Raw data
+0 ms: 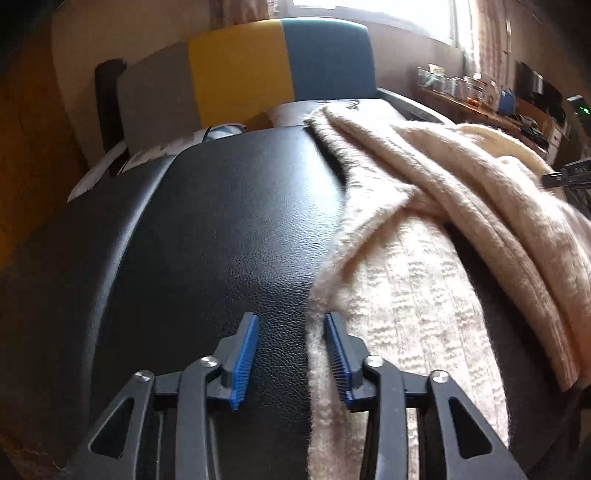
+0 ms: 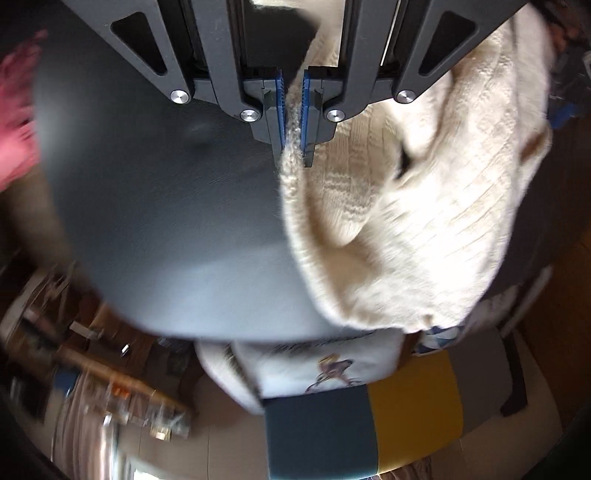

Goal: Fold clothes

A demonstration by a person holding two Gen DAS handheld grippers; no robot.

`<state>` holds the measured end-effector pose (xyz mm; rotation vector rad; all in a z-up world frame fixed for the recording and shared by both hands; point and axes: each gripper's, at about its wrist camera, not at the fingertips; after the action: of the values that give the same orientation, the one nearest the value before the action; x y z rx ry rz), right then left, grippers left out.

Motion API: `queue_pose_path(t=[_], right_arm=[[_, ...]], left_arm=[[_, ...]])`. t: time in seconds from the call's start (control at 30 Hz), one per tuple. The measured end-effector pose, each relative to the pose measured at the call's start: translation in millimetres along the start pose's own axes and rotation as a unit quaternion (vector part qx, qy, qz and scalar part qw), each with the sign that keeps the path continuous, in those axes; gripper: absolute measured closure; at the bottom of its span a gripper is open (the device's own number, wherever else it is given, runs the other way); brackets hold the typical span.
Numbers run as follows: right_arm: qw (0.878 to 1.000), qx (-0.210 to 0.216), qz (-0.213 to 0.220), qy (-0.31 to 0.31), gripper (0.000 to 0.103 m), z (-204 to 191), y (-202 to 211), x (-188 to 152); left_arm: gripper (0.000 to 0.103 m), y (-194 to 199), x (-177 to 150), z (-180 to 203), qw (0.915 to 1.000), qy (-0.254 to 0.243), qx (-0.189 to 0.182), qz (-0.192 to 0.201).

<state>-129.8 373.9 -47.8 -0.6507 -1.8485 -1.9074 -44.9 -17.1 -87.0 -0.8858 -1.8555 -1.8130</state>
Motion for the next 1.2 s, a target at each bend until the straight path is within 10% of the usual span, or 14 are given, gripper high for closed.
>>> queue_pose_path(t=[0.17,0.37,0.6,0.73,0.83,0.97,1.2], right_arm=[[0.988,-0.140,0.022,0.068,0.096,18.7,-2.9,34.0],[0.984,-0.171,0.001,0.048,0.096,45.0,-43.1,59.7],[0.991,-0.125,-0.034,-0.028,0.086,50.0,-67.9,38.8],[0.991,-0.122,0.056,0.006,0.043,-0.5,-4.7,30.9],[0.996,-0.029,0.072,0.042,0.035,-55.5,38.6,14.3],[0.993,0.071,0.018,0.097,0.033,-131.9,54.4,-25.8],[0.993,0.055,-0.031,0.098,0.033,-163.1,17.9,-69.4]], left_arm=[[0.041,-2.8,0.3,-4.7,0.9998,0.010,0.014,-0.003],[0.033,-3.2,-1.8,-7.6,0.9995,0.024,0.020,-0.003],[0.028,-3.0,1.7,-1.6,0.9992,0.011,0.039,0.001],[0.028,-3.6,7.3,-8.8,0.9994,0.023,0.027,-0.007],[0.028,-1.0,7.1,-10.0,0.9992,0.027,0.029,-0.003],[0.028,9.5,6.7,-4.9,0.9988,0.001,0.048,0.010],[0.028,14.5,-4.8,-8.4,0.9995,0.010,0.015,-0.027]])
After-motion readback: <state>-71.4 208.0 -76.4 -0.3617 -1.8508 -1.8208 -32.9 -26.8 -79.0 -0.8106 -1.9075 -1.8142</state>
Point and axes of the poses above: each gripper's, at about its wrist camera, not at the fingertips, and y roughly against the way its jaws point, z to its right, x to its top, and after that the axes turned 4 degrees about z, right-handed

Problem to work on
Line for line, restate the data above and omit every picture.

Solution to the exercise
+0 ms: 
+0 ms: 

Goal: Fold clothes

A demonstration by a person holding two Gen DAS handheld grippers; no robot.

`<state>` holds the measured end-effector pose (xyz mm; rotation vector rad; all in a z-up world frame fixed for the recording and shared by both hands; point and axes: each gripper's, at about its wrist camera, not at the fingertips; after the action: of the values that give the same orientation, the one nearest the value before the action; x y z rx ry rz), right then left, grippers left out.

Motion API: `queue_pose_path(t=[_], right_arm=[[_, ...]], left_arm=[[_, ...]])`. t: time in seconds from the call's start (control at 30 Hz), one per tuple. The measured end-effector pose, each relative to the pose measured at the call's start: translation in millimetres along the start pose's own axes and rotation as a unit quaternion (vector part qx, qy, qz and scalar part qw), each with the sign that keeps the path continuous, in those axes; gripper: absolute measured closure; at the bottom of its span a gripper is open (the device's own number, wherever else it is given, runs the other way); brackets hold the typical span.
Numbers run as follows: right_arm: qw (0.878 to 1.000), qx (-0.210 to 0.216), qz (-0.213 to 0.220), qy (-0.31 to 0.31), gripper (0.000 to 0.103 m), z (-204 to 191), y (-202 to 211), x (-188 to 152); left_arm: gripper (0.000 to 0.103 m), y (-194 to 199), x (-177 to 150), z (-180 to 203), qw (0.915 to 1.000), qy (-0.254 to 0.243), qx (-0.189 to 0.182), qz (-0.192 to 0.201).

<state>-129.8 373.9 -47.8 -0.6507 -1.8485 -1.9074 -44.9 -17.1 -87.0 -0.8858 -1.8555 -1.8130</state>
Motion for the next 1.2 s, a target at each bend until the straight path is within 10% of the usual span, or 14 are given, gripper high for closed.
>>> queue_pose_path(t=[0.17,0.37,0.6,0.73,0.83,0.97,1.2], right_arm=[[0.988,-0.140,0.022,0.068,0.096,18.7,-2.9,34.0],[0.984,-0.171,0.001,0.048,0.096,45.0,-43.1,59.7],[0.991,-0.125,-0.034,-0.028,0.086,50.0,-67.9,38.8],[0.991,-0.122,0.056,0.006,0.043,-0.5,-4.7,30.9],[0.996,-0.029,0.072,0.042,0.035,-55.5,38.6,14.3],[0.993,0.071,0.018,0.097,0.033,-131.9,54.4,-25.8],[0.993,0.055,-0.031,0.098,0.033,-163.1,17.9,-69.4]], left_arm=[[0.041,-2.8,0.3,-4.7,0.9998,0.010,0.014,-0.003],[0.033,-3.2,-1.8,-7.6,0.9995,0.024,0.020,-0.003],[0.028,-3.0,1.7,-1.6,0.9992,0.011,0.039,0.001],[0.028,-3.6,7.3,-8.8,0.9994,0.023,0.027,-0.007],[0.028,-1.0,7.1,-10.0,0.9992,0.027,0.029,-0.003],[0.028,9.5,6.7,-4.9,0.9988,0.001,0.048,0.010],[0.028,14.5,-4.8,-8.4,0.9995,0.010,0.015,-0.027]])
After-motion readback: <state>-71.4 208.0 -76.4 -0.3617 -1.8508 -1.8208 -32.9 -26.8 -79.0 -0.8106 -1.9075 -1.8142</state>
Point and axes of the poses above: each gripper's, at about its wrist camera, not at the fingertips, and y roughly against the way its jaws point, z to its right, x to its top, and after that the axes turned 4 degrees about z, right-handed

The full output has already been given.